Gardens - Featured Gardens

Victory lap around this New Brunswick garden

By
Stephanie Whittaker
Photography by
Daniel St. Louis

Walk through a prize-winning garden

Unfortunately, not all of the saplings can cope with the harshness of the climate. During a recent nasty winter, a fast-growing catalpa tree (Catalpa speciosa) in the white border (see page 84) froze down to a 30-centimetre-tall stump. "It came back, so now I protect it."

Other tender plants he wraps in burlap for the winter include a grouping of butterfly bushes beside the house, two hybrid tea roses ('Quasimodo' and 'Sunsprite'), a 'Nikko Blue' hydrangea and a 'Bloodgood' Japanese maple (Acer palmatum 'Bloodgood').
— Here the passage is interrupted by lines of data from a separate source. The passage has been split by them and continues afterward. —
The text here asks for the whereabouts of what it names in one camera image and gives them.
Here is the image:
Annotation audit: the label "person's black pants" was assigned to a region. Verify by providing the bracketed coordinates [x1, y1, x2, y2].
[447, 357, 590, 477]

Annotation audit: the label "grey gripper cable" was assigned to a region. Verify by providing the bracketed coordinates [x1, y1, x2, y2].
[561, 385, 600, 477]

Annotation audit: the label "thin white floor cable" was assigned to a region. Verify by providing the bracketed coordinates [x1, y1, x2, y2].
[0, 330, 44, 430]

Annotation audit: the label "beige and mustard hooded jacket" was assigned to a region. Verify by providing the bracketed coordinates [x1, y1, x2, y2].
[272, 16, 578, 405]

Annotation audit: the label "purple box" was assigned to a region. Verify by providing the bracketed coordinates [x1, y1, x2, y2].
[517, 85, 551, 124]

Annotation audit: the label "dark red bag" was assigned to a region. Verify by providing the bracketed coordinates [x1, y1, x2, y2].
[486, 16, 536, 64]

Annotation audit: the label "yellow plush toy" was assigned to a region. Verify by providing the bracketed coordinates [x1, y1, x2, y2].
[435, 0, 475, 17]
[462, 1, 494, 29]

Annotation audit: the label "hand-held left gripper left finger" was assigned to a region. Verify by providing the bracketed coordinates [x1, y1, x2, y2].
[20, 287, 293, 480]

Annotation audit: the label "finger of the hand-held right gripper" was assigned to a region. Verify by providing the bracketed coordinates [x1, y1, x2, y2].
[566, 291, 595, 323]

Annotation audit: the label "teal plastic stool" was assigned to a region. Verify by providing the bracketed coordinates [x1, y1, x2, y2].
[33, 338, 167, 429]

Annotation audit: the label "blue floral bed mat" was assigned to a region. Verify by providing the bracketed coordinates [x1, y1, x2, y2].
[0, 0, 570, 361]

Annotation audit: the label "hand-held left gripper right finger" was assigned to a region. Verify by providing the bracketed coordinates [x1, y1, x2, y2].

Réjean takes pains to choose plants that will give him successive waves of bloom and a variety of foliage colours, as well as long bloom period and good looks after the flowers are done. For example, three 'Shubert' choke cherry trees (Prunus virginiana 'Shubert') in his front yard offer red leaves during the summer. Other red-leafed trees and shrubs include the Japanese maple and barberry (Berberis thunbergii 'Atropurpurea'). Forsythia and rhododendrons provide colour in spring; roses and weigela, in summer; and hydrangeas, in fall.

The garden is also planted to engage the senses. Lavender grows on each side of a pathway that leads to a combination greenhouse and shed. In the greenhouse, Réjean cultivates grapes ('Concord', 'Niagara' and 'Valiant') that might not survive outdoors. Another grape, 'Eona', ramps over the 4.5-metre-long pergola attached to the gazebo.

For Réjean, the garden has become a peaceful sanctuary from the stress of work. Because his on-air shift at the radio station begins at 6 a.m., during the gardening season he rises early to tour his plants before leaving for the station, and gardens in the evening. "For me, this is not work. It's a hobby and I don't count the hours I spend doing it."

By mid-January every year, he's cultivating the upcoming season's plants from seeds, under grow-lights in his basement. The garden hits its stride toward the end of July, with each season bringing new challenges. But then, Réjean loves to be horticulturally challenged. And he's rarely disappointed.